YOUR GOAL:
The expected output is the data below, character for character, without its pictures.

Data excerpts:
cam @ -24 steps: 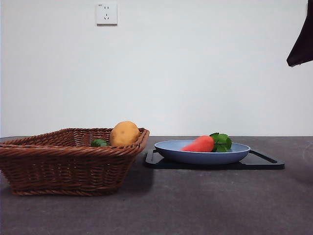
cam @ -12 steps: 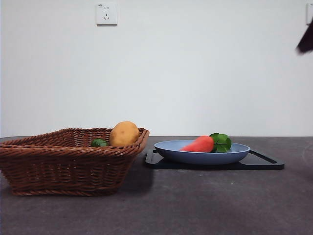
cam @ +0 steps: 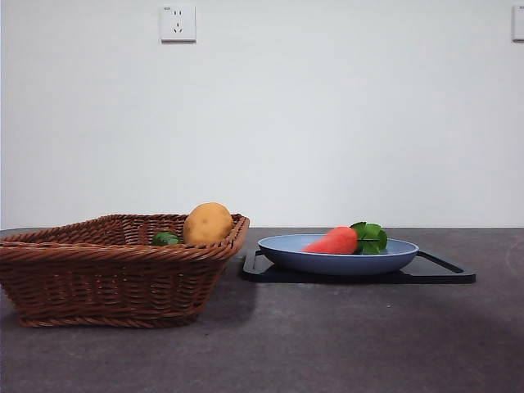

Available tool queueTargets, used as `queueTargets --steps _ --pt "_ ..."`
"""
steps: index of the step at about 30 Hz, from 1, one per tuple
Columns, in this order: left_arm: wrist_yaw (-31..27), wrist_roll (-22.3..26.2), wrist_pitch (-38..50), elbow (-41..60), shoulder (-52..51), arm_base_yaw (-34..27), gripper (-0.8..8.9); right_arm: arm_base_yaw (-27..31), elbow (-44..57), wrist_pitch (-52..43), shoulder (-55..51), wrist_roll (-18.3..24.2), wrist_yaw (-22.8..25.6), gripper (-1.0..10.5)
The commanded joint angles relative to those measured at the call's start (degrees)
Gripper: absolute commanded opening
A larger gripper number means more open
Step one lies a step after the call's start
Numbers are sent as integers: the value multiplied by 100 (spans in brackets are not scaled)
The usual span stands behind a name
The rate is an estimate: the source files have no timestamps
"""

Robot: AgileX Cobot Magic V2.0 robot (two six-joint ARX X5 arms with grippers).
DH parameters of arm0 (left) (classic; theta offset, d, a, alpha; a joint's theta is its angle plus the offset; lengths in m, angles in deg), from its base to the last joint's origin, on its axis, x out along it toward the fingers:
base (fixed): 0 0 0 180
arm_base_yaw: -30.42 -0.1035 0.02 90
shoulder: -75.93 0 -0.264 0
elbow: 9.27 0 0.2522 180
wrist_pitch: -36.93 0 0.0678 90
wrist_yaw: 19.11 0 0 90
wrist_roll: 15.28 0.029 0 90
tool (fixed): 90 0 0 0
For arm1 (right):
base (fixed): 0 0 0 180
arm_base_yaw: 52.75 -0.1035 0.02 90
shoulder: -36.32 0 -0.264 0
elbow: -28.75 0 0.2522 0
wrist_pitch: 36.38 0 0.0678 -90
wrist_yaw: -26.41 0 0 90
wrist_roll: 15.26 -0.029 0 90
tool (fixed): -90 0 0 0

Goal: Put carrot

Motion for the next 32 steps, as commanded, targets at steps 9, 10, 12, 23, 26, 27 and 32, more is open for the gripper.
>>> queueTargets --steps 9,10,12,23,26,27,32 --pt "7 -55 66 61 -24 -15 8 232 828 -4 -699 -116 -7 11" --pt "9 -55 66 61 -24 -15 8 264 828 31 -730 -120 -4 11" --pt "9 -55 68 61 -24 -15 8 302 828 31 -726 -131 -2 11" --pt "9 -55 68 61 -24 -15 8 297 826 31 -723 -151 20 11" --pt "9 -55 68 61 -24 -15 8 297 826 31 -723 -151 20 11" --pt "9 -55 68 61 -24 -15 8 297 826 31 -723 -151 20 11" --pt "9 -55 68 61 -24 -15 8 297 826 31 -723 -151 20 11"
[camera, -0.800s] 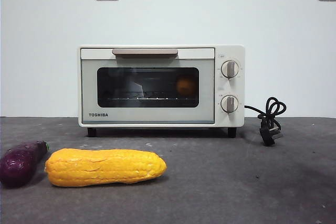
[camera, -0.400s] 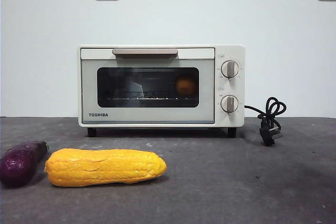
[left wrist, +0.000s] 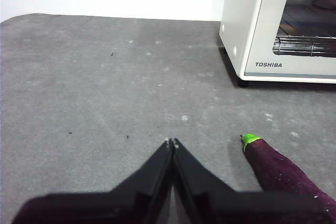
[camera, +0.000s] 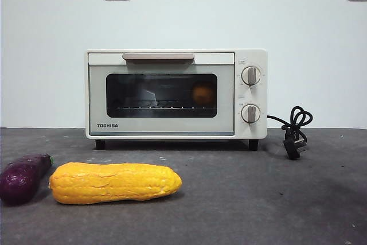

RESPONSE BOX:
cam @ -24 steps: 
cam @ -12 steps: 
cam @ +0 steps: 

Available tool queueTargets, used as `queueTargets --steps _ --pt "_ ..."`
"""
steps: index of the step at about 30 Hz, from 1, one per tuple
Columns, in this order: left_arm: wrist_yaw (-31..27), wrist_roll (-22.3..26.2), wrist_pitch (-38..50), elbow (-41..60), shoulder (-52..51), arm_base_yaw (-34..27), gripper (-0.8..8.9); right_arm: arm_base_yaw (-27..31), elbow (-44..57), wrist_pitch (-52..43), shoulder (-55..51), wrist_roll (-18.3..24.2), wrist_yaw (-22.8..25.6), gripper (-1.0..10.5)
The commanded joint angles relative to those measured at the call's start (degrees)
Gripper: absolute commanded opening
A larger gripper number means more open
Step one lies a step after the call's start
Numbers are sent as integers: the value multiplied by 100 (spans in brackets are not scaled)
The usual span stands behind a name
The rate is an estimate: the source files have no timestamps
"""

Robot: AgileX Cobot Magic V2.0 robot (two six-joint ARX X5 arms with grippers).
DH parameters of arm0 (left) (classic; theta offset, d, a, alpha; a joint's theta is its angle plus the offset; lengths in m, angles in deg), from its base to the last joint's origin, on its axis, x out along it toward the fingers:
base (fixed): 0 0 0 180
arm_base_yaw: -30.42 -0.1035 0.02 90
shoulder: -75.93 0 -0.264 0
elbow: 9.27 0 0.2522 180
wrist_pitch: -36.93 0 0.0678 90
wrist_yaw: 19.11 0 0 90
wrist_roll: 15.28 0.029 0 90
tool (fixed): 90 0 0 0
For arm1 (right):
base (fixed): 0 0 0 180
arm_base_yaw: 52.75 -0.1035 0.02 90
shoulder: -36.32 0 -0.264 0
elbow: -28.75 0 0.2522 0
wrist_pitch: 36.38 0 0.0678 -90
wrist_yaw: -26.41 0 0 90
wrist_roll: 15.26 -0.029 0 90
tool (fixed): -90 0 0 0

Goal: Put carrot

Motion for the next 32 steps, as commanded, targets at steps 9, 10, 12, 23, 26, 27 and 32, more is open for the gripper.
>>> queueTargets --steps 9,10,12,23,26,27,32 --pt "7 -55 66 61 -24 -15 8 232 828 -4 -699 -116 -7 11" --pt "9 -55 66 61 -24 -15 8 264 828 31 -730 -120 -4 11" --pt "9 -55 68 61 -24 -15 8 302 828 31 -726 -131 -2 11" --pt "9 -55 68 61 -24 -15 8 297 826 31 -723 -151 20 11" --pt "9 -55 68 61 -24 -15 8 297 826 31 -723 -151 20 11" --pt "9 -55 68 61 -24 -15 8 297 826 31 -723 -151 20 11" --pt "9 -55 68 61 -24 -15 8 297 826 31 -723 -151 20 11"
[camera, -0.800s] 
[camera, -0.400s] 
[left wrist, +0.000s] 
[camera, +0.000s] 

The output requires no further additions.